Perhaps the most difficult position for a rookie to find himself in is being sidelined with a significant injury. This is especially the case for a late-round draft pick or undrafted free agent, and is exactly the situation in which 2017 seventh-round pick Keion Adams found himself last August with the Pittsburgh Steelers.
The outside linebacker out of Western Michigan—now reunited with two of his former teammates in tackle Chukwuma Okorafor and running back Jarvion Franklin—suffered a shoulder injury following the first several practices at training camp. He didn’t even get into a preseason game before then, and spent his rookie year on injured reserve.
He will take the practice field today for the first time since his injury, looking to lock himself into the fourth spot on the outside linebacker depth chart behind T.J. Watt, Bud Dupree, and Anthony Chickillo. He would have had a hard time making the roster a year ago with James Harrison and Arthur Moats still on the team, but the Steelers are now thin at the position.
Adams wasn’t thinking about his injury as being fortunate last year, though, even if it might have spared him from being released. He was thinking about how to deal with this new situation that he had never had to face before. “It was discouraging” to suffer that injury and have to go through it during his rookie year, he told the team’s website.
“I never had a major injury before, so I didn’t know how to handle it. Talking to John Norwig, Coach Porter, and Coach Tomlin, and the guys in the locker room, it’s something you have to prepare for because it’s football. Nobody goes through this game unscathed or without a bump or bruise”.
What helped him the most, he said, was listening to the advice of his teammates, particularly though who had been through it before. Among them was Sean Davis, who played through a shoulder injury during his rookie season that had to be surgically repaired in the offseason.
“Getting advice from guys, guys like Sean Davis who had shoulder surgery like I did, they told me just stay focused, stay around the team, and make sure I don’t get lost in another dimension by not playing”, Adams said.
The biggest psychological challenge of dealing with an injury in professional football during the season, though, is being robbed of the game and of sharing it with your teammates. Which is why it’s so crucial for a team to have a strong internal network to help prop up players who find themselves in such a position.
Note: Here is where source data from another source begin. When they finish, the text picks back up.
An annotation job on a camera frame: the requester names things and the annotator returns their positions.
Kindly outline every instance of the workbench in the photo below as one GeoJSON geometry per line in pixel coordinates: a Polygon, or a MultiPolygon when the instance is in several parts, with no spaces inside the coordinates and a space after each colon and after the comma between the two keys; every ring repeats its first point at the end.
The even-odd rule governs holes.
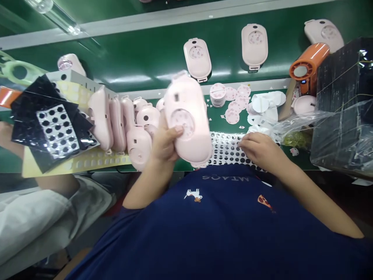
{"type": "MultiPolygon", "coordinates": [[[[114,2],[117,3],[109,1],[105,11],[115,9],[114,2]]],[[[75,53],[90,79],[105,84],[115,92],[156,91],[165,89],[174,74],[186,69],[183,45],[188,39],[197,37],[207,43],[212,62],[212,74],[203,84],[281,79],[289,77],[291,63],[310,45],[304,34],[304,22],[310,19],[329,19],[338,27],[344,41],[348,42],[359,36],[373,35],[372,11],[373,2],[370,0],[338,0],[116,33],[95,37],[94,40],[85,38],[10,49],[6,53],[50,72],[56,71],[59,57],[75,53]],[[247,66],[242,61],[241,30],[248,23],[261,24],[267,30],[268,58],[257,73],[248,73],[247,66]]],[[[9,32],[0,32],[0,35],[9,35],[9,32]]],[[[6,79],[0,79],[0,84],[14,87],[6,79]]],[[[213,109],[208,108],[208,114],[214,115],[213,109]]],[[[7,115],[9,112],[0,112],[0,119],[6,119],[7,115]]],[[[216,124],[213,122],[210,130],[229,132],[229,127],[223,125],[223,122],[226,123],[224,119],[216,124]]],[[[292,157],[289,152],[286,153],[303,169],[315,168],[306,155],[292,157]]],[[[20,160],[0,149],[0,172],[20,170],[20,160]]],[[[118,167],[118,170],[134,169],[127,165],[118,167]]],[[[179,161],[175,170],[187,171],[190,170],[190,165],[179,161]]]]}

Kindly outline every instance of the hand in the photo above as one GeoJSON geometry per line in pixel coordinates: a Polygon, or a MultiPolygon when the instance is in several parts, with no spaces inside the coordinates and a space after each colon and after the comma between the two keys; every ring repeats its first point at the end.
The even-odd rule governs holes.
{"type": "Polygon", "coordinates": [[[293,165],[286,154],[268,135],[259,132],[248,133],[242,138],[238,146],[253,163],[275,176],[293,165]]]}
{"type": "Polygon", "coordinates": [[[164,112],[159,118],[159,127],[155,133],[151,157],[161,162],[172,162],[178,160],[179,156],[175,151],[174,141],[184,132],[182,126],[168,128],[164,112]]]}

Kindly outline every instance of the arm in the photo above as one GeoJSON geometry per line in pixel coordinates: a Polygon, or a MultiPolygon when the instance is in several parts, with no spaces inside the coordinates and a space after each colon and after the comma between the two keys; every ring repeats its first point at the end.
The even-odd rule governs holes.
{"type": "Polygon", "coordinates": [[[293,164],[269,136],[249,133],[242,138],[240,147],[253,163],[274,174],[303,207],[331,231],[353,238],[364,237],[353,220],[293,164]]]}
{"type": "MultiPolygon", "coordinates": [[[[0,146],[23,160],[24,146],[11,141],[12,132],[12,125],[0,122],[0,146]]],[[[79,182],[72,174],[37,177],[35,180],[41,189],[50,189],[67,198],[70,198],[79,189],[79,182]]]]}
{"type": "Polygon", "coordinates": [[[182,127],[168,129],[164,115],[161,114],[150,158],[144,171],[125,197],[123,207],[145,208],[166,191],[178,159],[173,143],[182,134],[182,127]]]}

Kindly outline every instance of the left hand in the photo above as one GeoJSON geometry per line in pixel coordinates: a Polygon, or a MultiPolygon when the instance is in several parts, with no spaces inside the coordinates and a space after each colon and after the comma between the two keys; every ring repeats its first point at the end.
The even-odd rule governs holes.
{"type": "Polygon", "coordinates": [[[168,128],[164,112],[159,118],[159,127],[154,135],[151,158],[161,162],[172,162],[178,160],[179,156],[175,151],[174,141],[184,132],[182,126],[168,128]]]}

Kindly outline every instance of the pizza print on shirt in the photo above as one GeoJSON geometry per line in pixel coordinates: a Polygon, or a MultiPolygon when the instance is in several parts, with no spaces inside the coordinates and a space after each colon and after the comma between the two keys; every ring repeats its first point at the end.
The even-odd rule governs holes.
{"type": "Polygon", "coordinates": [[[267,206],[267,207],[269,207],[269,208],[271,209],[272,213],[276,213],[276,212],[273,210],[272,206],[269,204],[269,202],[264,198],[264,196],[259,195],[259,197],[258,197],[258,202],[261,203],[261,204],[264,204],[264,205],[267,206]]]}

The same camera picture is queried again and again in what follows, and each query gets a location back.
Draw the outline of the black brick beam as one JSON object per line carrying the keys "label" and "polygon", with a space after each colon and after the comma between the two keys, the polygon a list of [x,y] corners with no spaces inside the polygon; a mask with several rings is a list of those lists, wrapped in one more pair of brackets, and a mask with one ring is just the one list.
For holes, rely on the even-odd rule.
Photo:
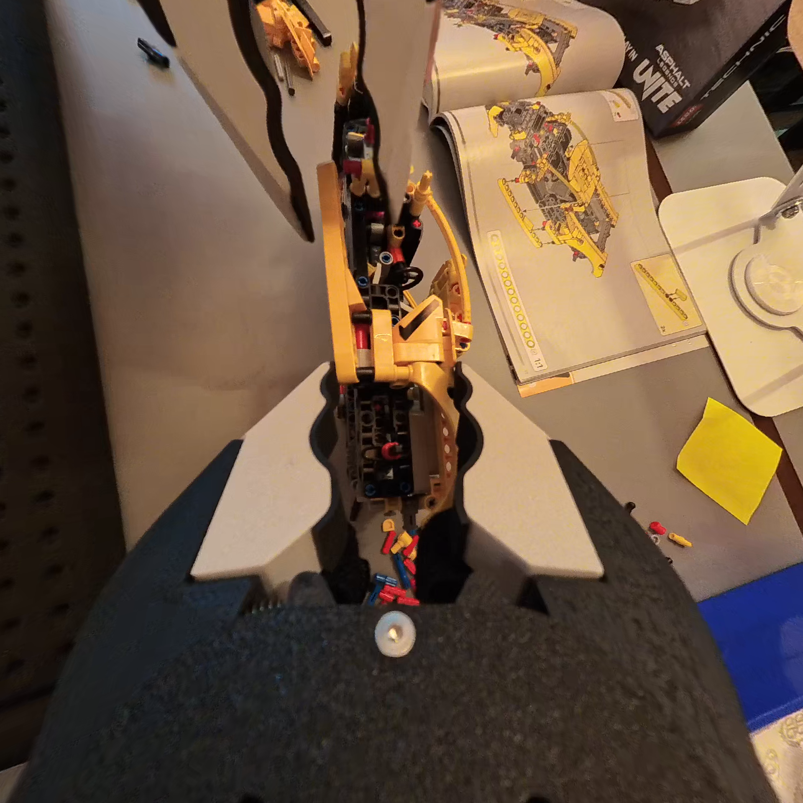
{"label": "black brick beam", "polygon": [[332,45],[332,33],[324,23],[323,19],[313,8],[310,1],[293,1],[303,15],[305,15],[310,27],[319,42],[326,47]]}

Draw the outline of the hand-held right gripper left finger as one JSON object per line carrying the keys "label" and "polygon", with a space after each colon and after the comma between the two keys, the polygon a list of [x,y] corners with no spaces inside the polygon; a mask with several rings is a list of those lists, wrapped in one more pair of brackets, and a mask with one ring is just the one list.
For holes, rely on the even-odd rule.
{"label": "hand-held right gripper left finger", "polygon": [[191,569],[196,581],[255,577],[285,599],[301,573],[318,573],[336,602],[360,605],[369,564],[349,513],[340,386],[323,363],[242,439]]}

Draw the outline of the large pile of brick pins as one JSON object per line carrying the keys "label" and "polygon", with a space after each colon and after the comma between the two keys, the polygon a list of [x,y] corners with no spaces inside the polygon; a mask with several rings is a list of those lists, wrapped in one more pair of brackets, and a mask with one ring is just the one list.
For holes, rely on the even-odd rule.
{"label": "large pile of brick pins", "polygon": [[382,521],[378,563],[371,570],[366,594],[369,607],[401,606],[417,608],[417,557],[419,536],[416,529],[406,529],[396,519]]}

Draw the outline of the dark toy set box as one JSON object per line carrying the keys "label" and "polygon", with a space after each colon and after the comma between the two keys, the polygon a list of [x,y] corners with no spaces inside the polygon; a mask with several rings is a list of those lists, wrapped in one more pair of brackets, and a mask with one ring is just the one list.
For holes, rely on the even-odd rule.
{"label": "dark toy set box", "polygon": [[617,84],[655,139],[700,126],[787,41],[790,1],[590,1],[625,36]]}

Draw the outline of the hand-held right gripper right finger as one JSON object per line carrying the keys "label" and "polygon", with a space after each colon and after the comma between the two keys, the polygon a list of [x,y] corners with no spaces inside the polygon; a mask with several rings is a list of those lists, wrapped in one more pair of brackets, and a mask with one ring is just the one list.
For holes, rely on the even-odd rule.
{"label": "hand-held right gripper right finger", "polygon": [[601,558],[547,434],[476,372],[455,367],[457,422],[440,448],[450,496],[419,530],[417,596],[455,604],[470,579],[544,606],[540,577],[599,580]]}

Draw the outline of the pile of yellow brick parts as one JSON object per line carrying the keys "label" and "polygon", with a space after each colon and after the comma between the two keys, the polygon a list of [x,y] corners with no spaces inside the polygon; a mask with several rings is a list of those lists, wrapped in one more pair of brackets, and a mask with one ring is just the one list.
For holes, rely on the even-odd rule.
{"label": "pile of yellow brick parts", "polygon": [[282,49],[288,45],[296,63],[306,70],[310,79],[320,70],[312,29],[304,13],[285,1],[263,1],[256,5],[268,43]]}

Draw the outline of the blue plastic bin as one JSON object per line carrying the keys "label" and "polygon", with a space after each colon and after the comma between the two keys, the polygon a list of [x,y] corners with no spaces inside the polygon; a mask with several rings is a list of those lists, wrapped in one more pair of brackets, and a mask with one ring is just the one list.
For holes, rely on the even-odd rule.
{"label": "blue plastic bin", "polygon": [[749,731],[801,710],[802,564],[698,603]]}

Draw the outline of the white stand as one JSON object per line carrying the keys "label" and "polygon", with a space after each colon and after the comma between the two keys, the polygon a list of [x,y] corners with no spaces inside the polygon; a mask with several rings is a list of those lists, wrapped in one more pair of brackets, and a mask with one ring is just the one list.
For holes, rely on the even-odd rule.
{"label": "white stand", "polygon": [[802,407],[802,171],[672,194],[664,235],[741,404]]}

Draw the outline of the grey desk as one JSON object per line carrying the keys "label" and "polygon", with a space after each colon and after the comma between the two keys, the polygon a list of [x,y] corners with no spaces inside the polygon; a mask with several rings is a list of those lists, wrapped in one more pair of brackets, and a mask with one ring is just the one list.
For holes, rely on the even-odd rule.
{"label": "grey desk", "polygon": [[[127,547],[217,453],[330,358],[320,243],[301,241],[135,2],[47,2]],[[692,541],[697,600],[801,562],[773,479],[749,525],[675,469],[708,397],[740,414],[709,346],[522,398],[475,267],[467,364],[564,442],[639,520]]]}

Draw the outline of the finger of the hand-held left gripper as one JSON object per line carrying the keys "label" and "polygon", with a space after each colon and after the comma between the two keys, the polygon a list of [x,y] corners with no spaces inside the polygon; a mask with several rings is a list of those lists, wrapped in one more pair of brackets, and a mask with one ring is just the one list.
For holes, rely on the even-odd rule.
{"label": "finger of the hand-held left gripper", "polygon": [[304,180],[286,141],[283,96],[266,36],[247,1],[160,3],[177,55],[196,89],[276,208],[315,240]]}
{"label": "finger of the hand-held left gripper", "polygon": [[386,222],[401,214],[418,109],[437,39],[440,2],[360,1],[358,75],[374,111],[374,165]]}

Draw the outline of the small group of brick pins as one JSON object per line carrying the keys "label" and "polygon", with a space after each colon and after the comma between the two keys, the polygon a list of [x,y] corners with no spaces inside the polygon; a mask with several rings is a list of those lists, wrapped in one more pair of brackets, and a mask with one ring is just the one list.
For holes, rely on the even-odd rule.
{"label": "small group of brick pins", "polygon": [[693,548],[693,543],[688,540],[688,538],[676,532],[672,532],[657,520],[650,522],[646,527],[643,527],[642,530],[647,534],[651,542],[657,547],[658,551],[670,565],[673,564],[674,561],[672,556],[667,553],[665,549],[666,544],[672,544],[682,549]]}

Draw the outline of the open instruction booklet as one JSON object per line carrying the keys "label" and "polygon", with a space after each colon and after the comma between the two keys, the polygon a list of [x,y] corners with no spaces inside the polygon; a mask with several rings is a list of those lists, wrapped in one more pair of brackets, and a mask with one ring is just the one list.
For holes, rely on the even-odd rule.
{"label": "open instruction booklet", "polygon": [[626,39],[581,2],[442,2],[422,103],[520,385],[705,332],[650,184]]}

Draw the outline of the black perforated chair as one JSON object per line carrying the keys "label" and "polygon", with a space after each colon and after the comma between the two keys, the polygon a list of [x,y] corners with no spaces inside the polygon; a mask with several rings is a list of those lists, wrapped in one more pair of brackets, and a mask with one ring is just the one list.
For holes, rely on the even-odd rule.
{"label": "black perforated chair", "polygon": [[44,2],[1,2],[1,61],[4,770],[125,541]]}

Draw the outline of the yellow brick car model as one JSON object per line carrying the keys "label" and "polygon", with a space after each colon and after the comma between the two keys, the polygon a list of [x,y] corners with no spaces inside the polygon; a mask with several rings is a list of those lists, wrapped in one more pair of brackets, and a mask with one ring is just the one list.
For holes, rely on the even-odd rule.
{"label": "yellow brick car model", "polygon": [[430,171],[407,182],[390,221],[358,60],[356,43],[340,54],[333,155],[317,171],[338,411],[356,502],[383,504],[412,533],[453,504],[453,392],[474,335],[471,297]]}

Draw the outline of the yellow sticky note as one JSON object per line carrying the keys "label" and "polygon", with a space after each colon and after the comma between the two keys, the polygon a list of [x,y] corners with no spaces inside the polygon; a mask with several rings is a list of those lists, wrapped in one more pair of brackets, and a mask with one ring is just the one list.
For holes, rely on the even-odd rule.
{"label": "yellow sticky note", "polygon": [[676,469],[742,524],[749,524],[783,450],[747,419],[709,397]]}
“It bothers anybody who loves the game and wants to get out there and play” to have to sit and watch. “It was kind of discouraging, but the guys kept me up, kept me a part of the family. They made it easier for me. I had rehab every day, saw the guys, uplifted my spirits and made me feel better”.
And now he’s ready to get back out there and join them on the field. General Manager Kevin Colbert said that he had been cleared from his shoulder injury after about five months, which would have been toward the end of the season, so he is more than ready from a physical standpoint.